*WHAT YOU NEED TO DO*
Go through the entries below and tally each line holding the string "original". Return the number only.

*EXERCISE MATERIALS*
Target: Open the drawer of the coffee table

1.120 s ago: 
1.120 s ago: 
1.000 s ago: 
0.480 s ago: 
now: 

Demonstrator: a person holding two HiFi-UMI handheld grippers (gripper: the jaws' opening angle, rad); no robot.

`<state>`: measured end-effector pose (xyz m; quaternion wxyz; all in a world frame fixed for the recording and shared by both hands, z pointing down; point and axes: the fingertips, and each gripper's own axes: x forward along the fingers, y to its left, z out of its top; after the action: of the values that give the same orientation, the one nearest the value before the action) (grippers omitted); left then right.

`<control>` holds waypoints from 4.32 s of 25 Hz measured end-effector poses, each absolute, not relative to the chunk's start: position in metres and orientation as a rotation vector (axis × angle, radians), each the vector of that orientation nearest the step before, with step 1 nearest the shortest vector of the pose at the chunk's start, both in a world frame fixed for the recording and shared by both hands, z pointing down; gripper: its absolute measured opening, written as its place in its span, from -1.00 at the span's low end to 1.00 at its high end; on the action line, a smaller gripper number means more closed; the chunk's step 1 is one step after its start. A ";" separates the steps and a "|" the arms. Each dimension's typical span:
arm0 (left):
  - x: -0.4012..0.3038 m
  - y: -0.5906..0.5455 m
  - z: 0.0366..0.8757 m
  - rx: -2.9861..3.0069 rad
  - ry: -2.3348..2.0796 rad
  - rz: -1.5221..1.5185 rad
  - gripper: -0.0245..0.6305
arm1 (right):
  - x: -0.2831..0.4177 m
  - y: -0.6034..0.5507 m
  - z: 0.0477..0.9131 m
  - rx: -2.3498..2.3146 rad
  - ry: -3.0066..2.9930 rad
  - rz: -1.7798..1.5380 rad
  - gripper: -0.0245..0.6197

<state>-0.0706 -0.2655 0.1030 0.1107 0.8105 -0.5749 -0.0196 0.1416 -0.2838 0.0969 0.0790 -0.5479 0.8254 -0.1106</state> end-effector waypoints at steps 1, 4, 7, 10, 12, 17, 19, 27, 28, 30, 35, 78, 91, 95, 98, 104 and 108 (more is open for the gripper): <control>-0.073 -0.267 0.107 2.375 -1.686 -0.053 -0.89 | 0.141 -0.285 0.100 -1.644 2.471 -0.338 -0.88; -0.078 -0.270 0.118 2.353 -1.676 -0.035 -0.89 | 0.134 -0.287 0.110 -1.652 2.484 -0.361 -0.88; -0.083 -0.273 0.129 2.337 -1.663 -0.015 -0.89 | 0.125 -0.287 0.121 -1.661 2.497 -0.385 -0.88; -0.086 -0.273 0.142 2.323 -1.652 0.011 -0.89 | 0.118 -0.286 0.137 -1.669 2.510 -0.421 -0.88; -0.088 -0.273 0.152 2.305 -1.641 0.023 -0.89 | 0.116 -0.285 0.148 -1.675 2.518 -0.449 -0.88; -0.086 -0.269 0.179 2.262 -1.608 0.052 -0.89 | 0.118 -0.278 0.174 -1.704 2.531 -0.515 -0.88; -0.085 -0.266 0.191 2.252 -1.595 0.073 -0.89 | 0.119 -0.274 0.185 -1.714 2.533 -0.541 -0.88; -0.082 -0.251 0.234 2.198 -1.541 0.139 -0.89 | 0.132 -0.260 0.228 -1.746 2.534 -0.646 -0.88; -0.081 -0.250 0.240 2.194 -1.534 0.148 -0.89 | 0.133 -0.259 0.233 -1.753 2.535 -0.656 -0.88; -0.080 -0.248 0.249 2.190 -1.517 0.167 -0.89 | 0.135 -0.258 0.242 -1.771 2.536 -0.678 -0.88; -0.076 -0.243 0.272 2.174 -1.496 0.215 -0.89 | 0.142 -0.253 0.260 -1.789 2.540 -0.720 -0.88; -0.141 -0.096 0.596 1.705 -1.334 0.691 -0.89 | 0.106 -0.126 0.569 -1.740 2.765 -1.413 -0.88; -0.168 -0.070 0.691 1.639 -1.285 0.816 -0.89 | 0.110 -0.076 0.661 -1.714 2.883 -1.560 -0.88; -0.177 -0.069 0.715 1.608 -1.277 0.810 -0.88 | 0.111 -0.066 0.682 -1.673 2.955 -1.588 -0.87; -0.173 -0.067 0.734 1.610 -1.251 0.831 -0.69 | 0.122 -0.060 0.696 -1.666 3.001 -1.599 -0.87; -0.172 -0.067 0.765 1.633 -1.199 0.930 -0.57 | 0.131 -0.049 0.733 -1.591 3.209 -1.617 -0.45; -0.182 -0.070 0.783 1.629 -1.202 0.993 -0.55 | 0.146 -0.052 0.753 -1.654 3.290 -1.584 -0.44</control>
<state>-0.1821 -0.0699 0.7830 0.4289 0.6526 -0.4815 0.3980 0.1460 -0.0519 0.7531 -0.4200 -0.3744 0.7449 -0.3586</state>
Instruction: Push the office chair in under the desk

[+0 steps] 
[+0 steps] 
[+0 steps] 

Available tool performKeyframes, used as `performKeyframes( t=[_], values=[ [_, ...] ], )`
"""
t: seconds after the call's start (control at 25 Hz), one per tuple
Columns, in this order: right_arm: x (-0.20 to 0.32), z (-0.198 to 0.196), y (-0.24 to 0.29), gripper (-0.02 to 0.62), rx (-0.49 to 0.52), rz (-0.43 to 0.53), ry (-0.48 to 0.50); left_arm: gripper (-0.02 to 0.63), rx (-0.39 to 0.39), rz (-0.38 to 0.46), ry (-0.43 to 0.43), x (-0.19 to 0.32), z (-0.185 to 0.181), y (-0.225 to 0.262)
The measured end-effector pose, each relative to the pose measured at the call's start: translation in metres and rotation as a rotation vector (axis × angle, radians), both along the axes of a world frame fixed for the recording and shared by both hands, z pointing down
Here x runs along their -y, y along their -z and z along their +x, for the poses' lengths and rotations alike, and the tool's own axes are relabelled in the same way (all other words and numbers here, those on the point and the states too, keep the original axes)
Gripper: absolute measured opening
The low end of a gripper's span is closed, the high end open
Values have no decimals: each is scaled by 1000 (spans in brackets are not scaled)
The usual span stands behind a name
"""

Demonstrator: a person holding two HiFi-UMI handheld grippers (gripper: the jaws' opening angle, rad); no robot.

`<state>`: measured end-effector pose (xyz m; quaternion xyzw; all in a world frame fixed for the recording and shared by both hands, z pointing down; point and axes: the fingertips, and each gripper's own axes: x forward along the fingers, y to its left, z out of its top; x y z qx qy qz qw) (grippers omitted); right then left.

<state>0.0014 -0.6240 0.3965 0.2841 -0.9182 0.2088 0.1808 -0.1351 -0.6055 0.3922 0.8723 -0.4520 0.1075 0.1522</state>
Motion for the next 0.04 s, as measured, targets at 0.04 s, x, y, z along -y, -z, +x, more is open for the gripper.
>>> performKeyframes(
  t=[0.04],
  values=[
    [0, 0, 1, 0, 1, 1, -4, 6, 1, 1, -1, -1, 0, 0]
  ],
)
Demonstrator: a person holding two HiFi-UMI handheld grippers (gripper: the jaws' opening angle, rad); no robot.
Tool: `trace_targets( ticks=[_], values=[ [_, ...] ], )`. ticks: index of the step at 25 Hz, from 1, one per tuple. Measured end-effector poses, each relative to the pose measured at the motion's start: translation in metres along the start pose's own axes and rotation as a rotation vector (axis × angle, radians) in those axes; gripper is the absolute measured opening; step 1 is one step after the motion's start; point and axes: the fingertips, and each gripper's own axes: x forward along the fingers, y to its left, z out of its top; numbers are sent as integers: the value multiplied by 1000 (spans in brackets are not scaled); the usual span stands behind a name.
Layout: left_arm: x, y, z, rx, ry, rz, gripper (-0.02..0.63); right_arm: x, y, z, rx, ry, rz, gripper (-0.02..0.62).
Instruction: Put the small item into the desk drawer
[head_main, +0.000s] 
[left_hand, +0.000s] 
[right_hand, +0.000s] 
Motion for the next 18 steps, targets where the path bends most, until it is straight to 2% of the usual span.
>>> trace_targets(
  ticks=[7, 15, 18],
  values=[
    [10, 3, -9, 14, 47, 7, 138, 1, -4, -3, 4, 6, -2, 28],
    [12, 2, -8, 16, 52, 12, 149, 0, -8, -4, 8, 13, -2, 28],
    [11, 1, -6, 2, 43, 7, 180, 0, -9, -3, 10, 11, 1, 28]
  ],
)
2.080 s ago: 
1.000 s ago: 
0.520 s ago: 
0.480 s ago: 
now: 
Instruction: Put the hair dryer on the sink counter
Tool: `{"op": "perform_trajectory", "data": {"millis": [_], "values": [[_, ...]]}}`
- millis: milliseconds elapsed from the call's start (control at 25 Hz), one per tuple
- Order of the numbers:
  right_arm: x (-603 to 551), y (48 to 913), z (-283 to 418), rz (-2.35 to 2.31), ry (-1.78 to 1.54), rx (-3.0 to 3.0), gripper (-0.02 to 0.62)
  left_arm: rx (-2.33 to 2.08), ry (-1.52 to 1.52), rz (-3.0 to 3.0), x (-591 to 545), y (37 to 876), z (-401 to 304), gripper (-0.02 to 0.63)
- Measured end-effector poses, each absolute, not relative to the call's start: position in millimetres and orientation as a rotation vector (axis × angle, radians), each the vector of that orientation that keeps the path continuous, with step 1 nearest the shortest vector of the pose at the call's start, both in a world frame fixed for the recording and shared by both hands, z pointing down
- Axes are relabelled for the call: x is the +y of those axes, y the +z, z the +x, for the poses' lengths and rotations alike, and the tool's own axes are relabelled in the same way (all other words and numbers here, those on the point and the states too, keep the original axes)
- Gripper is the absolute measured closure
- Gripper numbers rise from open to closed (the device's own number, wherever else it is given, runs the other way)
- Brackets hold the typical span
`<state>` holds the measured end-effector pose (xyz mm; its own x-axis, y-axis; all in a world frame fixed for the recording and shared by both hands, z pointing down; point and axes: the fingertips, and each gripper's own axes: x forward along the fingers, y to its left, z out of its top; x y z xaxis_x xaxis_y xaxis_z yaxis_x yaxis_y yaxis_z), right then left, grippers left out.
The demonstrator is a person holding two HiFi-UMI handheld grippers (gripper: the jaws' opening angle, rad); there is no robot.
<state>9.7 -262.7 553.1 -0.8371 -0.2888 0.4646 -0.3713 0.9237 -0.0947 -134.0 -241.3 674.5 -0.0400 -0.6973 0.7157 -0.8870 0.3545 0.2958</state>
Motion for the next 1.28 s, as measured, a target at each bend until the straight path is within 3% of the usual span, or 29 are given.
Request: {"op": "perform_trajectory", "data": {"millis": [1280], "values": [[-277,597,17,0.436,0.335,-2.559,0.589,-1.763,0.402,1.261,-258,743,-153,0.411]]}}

*SOLVED EXERCISE*
2